BEGIN
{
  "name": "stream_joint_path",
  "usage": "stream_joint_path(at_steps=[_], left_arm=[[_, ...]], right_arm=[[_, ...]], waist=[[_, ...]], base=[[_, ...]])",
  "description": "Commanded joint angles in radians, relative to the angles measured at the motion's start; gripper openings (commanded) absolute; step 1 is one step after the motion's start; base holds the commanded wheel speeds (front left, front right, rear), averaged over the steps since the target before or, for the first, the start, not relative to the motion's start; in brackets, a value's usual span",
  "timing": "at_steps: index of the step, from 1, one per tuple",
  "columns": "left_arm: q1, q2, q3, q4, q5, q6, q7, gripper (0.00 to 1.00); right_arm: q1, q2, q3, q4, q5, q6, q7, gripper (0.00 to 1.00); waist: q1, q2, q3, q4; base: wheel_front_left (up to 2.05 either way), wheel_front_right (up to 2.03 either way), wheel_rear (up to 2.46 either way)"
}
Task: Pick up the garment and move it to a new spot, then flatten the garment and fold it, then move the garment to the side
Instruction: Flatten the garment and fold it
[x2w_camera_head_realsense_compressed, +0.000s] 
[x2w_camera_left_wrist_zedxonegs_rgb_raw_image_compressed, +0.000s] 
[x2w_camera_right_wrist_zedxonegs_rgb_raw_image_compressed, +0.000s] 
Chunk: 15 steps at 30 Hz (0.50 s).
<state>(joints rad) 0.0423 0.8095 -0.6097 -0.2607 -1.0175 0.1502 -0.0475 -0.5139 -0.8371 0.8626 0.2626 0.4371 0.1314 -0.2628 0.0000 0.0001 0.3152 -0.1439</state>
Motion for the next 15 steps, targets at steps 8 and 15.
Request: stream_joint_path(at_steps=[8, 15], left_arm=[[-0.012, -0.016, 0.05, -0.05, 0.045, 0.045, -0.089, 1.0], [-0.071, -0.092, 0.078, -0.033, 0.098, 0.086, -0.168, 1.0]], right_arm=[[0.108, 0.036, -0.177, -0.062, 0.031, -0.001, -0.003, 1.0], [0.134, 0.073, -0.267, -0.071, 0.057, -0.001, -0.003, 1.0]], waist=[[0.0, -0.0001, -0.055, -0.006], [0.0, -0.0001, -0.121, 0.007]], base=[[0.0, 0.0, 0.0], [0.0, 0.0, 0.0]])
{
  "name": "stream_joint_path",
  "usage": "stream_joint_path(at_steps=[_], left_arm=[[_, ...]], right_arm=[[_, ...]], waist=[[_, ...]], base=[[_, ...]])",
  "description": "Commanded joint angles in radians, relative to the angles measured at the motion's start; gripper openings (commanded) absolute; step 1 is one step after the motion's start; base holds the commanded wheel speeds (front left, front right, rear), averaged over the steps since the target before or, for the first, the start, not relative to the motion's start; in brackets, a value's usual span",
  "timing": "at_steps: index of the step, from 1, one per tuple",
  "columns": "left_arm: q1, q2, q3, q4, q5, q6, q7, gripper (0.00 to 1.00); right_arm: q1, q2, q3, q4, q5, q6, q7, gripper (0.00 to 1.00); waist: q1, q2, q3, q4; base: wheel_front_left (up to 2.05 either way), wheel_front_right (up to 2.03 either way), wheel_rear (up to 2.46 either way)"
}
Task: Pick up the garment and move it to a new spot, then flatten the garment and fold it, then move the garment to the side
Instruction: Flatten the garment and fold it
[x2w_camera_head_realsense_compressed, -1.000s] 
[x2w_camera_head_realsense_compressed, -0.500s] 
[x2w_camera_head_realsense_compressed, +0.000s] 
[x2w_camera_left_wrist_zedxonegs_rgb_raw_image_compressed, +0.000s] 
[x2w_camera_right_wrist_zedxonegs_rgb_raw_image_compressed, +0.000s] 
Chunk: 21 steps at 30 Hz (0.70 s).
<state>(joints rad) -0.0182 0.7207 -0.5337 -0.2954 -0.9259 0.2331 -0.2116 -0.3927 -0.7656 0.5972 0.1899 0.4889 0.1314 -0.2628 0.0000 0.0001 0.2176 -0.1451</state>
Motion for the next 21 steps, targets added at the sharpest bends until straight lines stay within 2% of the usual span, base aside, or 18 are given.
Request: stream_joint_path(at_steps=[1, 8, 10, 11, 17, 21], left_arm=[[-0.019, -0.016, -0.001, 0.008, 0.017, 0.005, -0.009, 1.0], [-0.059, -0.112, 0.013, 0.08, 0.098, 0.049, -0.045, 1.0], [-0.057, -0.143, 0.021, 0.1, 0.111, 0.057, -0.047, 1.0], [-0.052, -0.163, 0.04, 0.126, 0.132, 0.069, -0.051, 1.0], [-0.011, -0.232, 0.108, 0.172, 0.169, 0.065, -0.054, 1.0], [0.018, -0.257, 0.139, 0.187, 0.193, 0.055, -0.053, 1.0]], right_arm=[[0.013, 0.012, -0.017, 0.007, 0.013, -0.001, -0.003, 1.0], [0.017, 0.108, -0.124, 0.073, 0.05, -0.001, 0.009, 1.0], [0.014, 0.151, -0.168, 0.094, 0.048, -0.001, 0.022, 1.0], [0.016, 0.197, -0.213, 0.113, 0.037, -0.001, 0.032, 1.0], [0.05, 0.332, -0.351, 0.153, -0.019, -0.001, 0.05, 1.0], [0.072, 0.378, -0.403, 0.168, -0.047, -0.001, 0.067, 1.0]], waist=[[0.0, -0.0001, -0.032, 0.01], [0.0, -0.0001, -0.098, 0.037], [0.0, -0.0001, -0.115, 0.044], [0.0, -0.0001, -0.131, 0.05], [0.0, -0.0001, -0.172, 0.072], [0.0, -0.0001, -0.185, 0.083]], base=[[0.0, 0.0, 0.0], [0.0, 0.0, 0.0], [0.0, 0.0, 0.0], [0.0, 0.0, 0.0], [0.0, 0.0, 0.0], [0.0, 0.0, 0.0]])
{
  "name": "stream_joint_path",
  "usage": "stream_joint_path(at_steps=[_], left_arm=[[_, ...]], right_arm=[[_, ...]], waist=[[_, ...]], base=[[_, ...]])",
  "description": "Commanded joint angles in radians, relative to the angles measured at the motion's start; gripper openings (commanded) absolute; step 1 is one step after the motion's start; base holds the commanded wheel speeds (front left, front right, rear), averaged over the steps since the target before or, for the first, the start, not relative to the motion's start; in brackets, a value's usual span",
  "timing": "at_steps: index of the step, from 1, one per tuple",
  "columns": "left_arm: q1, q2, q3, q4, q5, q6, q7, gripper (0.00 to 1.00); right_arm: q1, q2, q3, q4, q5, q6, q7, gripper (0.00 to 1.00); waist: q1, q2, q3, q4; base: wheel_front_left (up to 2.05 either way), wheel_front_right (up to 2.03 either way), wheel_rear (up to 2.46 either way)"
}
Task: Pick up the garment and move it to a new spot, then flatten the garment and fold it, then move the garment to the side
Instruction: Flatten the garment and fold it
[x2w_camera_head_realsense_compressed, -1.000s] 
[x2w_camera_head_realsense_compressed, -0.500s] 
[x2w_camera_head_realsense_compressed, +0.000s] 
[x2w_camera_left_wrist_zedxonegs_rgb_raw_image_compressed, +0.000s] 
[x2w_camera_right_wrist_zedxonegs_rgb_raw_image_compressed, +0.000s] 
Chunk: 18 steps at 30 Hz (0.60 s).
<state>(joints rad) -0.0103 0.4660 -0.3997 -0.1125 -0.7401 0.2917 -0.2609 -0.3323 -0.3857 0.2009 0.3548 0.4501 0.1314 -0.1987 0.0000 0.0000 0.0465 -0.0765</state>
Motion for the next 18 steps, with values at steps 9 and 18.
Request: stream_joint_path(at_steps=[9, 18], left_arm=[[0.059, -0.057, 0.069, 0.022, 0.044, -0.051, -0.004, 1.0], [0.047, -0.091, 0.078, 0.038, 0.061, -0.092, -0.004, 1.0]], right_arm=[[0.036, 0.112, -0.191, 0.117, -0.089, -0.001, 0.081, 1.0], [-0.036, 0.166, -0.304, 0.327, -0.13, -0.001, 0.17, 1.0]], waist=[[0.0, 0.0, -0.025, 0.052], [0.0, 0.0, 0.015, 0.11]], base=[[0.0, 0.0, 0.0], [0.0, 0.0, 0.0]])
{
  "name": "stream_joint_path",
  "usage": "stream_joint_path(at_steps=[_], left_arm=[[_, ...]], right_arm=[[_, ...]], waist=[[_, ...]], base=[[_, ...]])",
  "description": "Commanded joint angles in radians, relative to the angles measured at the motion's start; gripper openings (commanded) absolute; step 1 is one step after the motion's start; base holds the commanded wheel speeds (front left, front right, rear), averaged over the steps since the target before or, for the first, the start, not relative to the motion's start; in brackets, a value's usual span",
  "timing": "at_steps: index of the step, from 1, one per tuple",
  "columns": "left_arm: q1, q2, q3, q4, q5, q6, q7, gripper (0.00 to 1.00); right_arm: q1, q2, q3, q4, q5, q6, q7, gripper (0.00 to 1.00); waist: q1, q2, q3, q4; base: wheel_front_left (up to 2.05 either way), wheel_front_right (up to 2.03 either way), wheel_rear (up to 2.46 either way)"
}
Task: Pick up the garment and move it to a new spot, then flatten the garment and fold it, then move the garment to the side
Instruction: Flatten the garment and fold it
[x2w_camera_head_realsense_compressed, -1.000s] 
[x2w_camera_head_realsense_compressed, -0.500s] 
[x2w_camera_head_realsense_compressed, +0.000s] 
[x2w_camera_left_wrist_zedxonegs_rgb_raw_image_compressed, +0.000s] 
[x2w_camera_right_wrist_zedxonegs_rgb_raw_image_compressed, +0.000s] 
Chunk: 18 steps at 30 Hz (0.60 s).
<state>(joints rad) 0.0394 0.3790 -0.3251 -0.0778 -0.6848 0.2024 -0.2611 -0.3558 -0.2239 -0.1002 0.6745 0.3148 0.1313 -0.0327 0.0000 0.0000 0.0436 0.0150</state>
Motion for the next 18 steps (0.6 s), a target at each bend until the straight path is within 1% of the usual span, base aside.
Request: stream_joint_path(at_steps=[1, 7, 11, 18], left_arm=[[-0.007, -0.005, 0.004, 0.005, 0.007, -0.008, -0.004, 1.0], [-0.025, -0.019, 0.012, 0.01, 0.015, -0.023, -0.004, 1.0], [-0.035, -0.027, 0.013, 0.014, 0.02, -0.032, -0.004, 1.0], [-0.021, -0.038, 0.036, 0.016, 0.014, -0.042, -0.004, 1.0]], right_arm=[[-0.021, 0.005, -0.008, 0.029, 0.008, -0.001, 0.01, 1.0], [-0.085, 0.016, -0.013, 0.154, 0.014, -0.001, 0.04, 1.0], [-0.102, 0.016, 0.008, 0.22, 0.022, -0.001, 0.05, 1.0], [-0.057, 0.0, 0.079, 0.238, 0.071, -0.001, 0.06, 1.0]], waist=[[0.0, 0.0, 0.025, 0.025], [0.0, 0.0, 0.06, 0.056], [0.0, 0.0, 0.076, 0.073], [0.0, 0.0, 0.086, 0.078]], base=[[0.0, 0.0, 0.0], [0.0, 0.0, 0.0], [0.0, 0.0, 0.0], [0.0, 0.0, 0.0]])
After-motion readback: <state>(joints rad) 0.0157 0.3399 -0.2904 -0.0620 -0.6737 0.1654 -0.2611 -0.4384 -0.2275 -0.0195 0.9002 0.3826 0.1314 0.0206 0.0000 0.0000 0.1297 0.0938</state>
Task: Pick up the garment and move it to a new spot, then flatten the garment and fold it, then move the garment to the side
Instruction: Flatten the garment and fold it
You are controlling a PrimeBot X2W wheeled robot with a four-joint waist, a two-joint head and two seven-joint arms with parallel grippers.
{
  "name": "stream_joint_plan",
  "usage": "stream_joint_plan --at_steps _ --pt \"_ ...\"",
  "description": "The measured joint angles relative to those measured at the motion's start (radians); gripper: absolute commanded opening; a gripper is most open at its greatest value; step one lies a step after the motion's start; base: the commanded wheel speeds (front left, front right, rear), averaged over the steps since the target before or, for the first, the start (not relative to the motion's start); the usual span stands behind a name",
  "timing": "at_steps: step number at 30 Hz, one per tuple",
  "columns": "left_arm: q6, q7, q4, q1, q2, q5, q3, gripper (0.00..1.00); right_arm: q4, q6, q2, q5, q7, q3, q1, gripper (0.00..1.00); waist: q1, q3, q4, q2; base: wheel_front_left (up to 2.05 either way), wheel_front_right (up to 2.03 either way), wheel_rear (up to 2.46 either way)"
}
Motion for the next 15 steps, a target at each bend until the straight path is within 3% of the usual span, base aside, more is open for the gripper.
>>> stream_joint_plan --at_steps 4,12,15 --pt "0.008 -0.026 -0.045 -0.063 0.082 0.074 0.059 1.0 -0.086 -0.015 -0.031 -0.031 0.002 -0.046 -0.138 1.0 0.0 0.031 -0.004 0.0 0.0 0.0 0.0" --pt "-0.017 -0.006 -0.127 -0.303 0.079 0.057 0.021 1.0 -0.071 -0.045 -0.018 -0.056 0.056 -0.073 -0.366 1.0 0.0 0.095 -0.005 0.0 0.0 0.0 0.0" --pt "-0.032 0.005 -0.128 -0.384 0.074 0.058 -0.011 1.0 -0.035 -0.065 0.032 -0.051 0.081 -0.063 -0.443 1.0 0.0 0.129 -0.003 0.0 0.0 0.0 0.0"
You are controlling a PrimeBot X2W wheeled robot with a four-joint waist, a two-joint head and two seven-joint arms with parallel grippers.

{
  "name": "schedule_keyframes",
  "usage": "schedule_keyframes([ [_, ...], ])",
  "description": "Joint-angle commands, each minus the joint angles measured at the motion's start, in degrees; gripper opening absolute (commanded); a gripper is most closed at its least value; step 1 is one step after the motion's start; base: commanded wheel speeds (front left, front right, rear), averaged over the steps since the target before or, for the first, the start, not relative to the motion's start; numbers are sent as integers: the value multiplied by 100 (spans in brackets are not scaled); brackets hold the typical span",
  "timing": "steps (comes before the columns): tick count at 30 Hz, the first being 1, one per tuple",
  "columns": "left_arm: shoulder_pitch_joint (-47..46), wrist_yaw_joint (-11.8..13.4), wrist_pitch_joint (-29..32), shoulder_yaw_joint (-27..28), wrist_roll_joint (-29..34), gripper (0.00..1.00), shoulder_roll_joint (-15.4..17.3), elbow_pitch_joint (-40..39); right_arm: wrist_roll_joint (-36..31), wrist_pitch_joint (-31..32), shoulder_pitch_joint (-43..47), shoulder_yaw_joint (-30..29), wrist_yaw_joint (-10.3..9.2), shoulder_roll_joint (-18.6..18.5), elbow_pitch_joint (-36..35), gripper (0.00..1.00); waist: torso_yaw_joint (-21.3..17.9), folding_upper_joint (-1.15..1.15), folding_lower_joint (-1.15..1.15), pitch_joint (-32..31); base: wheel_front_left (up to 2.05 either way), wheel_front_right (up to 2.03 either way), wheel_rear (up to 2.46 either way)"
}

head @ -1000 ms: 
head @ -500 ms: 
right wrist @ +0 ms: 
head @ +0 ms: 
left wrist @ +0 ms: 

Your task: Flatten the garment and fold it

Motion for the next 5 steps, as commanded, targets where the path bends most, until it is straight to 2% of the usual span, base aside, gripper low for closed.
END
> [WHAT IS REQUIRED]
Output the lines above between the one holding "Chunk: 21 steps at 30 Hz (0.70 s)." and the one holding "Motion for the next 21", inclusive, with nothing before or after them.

> [ANSWER BELOW]
Chunk: 21 steps at 30 Hz (0.70 s).
<state>(joints rad) -0.0182 0.7207 -0.5337 -0.2954 -0.9259 0.2331 -0.2116 -0.3927 -0.7656 0.5972 0.1899 0.4889 0.1314 -0.2628 0.0000 0.0001 0.2176 -0.1451</state>
Motion for the next 21 steps, targets added at the sharpest bends until straight lines stay within 2% of the usual span, base aside, or 18 are given.

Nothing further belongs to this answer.